Christians in Muslim lands suffer harassment and persecution as part of their daily lives, but their sufferings (from Egypt to Indonesia) are rarely reported. Our very small Irish Muslim population is, however, reported out of all proportion to its numbers. We can expect soft-focussed articles every Ramadan. Christianity is excoriated for its “patriarchy”, but little is said about the subordinate role of women in Islam; the murder of Dutch film producer Theo van Gogh, in November 2004, has had a salutary effect on anybody who might voice such criticism.

It is socially and intellectually respectable to declare that “I have complete antipathy to Catholicism”, but impossible to imagine a situation in which the latter noun could be replaced by “Anglicanism”, “Methodism”, “Judaism” or even “Zoroastrianism”. So the beliefs of millions of Irish Catholics, who attend Mass every Sunday, can be excoriated, but no other faith may be criticised. This very Irish example of skewed political correctness unbalances all reasoned debated about religion and society.

Omitting the religious element leads to a misunderstanding of the past and a misinterpretation of the present. A sense of moral vacuum results in serious alienation, which is most noticeable among young men. In a current British bestseller, subtitled The Encyclopedia of Modern Life, the two authors simply rant against everything and affirm nothing.

The viewpoint of immigrants is refreshing and startling, as in the pity that African Pentecostals feel for young Irish people in what is seen as their loose behaviour and religious illiteracy. African Christians in Ireland feel that their religion involves them, builds community and empowers women, all of which used to be characteristic of the traditional churches.

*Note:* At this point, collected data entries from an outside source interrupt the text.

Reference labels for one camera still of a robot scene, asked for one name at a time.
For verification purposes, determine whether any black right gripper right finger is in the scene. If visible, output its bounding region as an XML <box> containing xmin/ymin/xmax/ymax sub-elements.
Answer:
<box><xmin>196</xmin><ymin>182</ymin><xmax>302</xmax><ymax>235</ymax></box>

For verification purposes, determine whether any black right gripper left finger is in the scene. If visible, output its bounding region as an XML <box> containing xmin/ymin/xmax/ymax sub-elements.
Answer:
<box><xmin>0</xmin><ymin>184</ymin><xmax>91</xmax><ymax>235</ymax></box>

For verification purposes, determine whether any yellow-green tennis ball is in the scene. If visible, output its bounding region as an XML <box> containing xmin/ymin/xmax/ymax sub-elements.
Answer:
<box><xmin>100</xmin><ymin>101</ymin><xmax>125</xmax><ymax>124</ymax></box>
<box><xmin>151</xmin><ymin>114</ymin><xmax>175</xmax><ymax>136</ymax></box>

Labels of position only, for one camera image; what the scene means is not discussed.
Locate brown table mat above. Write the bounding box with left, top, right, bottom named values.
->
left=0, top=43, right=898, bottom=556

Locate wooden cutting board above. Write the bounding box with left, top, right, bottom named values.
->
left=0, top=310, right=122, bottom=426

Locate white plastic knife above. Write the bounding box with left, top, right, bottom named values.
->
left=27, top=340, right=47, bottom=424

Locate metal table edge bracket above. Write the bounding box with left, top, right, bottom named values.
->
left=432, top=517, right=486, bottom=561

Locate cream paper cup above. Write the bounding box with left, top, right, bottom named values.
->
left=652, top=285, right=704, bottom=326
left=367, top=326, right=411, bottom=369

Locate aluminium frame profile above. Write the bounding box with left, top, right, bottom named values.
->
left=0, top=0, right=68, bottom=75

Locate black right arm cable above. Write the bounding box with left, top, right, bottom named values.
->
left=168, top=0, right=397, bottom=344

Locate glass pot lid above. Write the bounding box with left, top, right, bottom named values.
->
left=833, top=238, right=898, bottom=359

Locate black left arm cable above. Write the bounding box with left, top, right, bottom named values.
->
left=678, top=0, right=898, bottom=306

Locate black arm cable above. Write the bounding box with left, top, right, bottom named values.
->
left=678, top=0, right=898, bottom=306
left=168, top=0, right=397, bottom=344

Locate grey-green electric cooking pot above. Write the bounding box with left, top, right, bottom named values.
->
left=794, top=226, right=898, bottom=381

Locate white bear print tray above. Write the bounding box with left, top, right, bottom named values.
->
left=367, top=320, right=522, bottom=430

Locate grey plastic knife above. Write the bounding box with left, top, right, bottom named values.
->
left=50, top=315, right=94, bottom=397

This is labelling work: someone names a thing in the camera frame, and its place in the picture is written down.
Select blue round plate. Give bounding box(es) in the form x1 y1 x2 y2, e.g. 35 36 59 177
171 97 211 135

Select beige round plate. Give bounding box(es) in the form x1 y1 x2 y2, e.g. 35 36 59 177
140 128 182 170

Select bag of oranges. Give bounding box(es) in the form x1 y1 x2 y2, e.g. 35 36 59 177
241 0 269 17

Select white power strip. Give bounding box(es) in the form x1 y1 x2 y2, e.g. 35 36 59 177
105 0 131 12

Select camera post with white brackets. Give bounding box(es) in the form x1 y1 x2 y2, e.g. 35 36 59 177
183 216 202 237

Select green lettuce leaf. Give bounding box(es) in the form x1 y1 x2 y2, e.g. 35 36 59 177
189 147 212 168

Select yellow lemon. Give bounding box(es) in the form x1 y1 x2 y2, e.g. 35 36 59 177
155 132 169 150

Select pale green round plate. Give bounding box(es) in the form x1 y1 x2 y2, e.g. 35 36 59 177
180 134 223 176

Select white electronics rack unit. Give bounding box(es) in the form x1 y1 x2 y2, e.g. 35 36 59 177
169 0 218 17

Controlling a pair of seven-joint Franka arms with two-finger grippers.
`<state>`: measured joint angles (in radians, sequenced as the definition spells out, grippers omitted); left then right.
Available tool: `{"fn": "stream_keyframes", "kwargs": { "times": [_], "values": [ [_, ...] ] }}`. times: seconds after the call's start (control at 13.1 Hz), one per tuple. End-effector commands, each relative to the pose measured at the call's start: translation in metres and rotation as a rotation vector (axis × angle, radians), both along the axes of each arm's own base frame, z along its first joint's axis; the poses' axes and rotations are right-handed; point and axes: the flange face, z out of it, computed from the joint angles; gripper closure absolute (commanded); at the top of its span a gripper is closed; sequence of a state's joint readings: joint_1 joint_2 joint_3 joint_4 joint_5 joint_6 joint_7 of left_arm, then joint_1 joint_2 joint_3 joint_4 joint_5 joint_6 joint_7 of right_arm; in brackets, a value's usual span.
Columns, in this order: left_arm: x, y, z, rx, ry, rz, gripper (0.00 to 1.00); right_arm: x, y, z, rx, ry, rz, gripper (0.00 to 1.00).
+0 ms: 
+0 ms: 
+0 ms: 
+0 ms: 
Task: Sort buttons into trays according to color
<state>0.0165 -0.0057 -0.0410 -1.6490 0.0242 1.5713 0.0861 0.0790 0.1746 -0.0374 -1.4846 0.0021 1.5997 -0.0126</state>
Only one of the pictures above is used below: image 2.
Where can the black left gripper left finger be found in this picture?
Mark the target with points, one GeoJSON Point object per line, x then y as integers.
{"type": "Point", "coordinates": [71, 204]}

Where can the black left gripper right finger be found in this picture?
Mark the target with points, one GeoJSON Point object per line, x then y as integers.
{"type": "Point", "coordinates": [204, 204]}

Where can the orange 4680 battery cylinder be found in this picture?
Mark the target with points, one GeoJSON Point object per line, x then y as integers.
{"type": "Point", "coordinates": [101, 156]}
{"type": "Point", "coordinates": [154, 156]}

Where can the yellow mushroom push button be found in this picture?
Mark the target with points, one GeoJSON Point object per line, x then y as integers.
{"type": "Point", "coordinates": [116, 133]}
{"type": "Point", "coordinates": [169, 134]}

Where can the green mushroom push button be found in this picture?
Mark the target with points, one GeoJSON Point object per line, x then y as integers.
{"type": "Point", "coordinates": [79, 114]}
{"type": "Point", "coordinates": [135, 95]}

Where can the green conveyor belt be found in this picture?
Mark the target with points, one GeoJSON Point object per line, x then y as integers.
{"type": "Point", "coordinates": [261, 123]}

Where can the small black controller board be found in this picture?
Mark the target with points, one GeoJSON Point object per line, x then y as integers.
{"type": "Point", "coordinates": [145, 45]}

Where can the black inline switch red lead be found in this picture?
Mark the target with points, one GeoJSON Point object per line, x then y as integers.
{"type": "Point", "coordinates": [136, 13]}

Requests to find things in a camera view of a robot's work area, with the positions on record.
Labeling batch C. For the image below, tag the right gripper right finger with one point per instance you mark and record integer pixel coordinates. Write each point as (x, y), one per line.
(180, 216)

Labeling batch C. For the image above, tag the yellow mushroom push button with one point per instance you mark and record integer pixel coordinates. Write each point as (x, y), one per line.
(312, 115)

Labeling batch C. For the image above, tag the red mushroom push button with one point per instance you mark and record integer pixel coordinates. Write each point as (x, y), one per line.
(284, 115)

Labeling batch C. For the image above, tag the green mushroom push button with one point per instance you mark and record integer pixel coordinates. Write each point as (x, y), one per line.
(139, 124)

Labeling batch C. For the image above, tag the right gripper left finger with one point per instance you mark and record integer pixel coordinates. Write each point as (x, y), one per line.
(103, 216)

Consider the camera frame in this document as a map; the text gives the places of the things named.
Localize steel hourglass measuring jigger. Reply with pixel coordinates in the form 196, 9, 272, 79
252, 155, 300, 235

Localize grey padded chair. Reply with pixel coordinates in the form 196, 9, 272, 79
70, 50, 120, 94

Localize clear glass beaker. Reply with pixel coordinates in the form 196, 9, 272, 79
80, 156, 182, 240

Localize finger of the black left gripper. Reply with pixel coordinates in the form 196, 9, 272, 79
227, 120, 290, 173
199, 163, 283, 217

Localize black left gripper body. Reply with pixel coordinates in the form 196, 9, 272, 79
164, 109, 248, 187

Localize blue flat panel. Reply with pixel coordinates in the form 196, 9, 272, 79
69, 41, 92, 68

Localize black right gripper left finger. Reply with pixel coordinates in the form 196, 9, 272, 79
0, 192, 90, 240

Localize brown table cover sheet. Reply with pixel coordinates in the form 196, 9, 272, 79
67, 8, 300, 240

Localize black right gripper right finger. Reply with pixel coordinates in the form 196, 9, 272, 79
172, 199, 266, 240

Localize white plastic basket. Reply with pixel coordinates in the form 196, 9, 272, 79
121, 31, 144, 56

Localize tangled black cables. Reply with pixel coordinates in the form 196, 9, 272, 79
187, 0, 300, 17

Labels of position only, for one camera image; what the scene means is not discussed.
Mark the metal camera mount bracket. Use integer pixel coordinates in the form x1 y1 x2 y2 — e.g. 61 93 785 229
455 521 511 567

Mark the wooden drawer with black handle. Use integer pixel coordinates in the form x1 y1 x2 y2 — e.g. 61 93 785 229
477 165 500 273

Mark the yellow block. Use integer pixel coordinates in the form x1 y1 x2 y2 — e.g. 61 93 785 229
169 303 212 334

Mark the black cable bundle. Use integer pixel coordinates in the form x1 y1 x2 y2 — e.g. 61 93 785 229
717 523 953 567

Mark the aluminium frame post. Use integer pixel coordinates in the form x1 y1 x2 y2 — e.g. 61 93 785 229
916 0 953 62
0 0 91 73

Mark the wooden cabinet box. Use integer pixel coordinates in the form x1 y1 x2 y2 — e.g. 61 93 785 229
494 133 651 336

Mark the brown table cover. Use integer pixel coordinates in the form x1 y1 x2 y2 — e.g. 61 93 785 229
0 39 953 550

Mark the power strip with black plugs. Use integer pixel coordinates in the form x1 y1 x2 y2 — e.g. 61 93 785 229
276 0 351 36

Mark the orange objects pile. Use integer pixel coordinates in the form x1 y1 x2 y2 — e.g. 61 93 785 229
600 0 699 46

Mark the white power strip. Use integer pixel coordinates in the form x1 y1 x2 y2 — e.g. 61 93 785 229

Immigration has, in two years, already so transformed the religious and social feel of the country that comments and predictions made only three years ago are already out of date. Very recent immigration is reducing rather than increasing religious diversification, because many of the immigrants are Catholics. Religious and racial diversity are, however, permanent features of our country. Women will continue to be the principal transmitters of belief to the next generation.

Ireland is not well equipped to produce a nation of Nietzschean supermen, living without the comfort of religion and sustained by self-belief alone. An alternative, which now worries many leading Irish people, is a nation without principles and without order.

Christianity offers a moral rather than a strategic approach to solving problems and helps our country and our society to self-understanding. This will happen, however, only when the Churches agree that they have now apologised sufficiently for past sins and rediscover their mission to the West.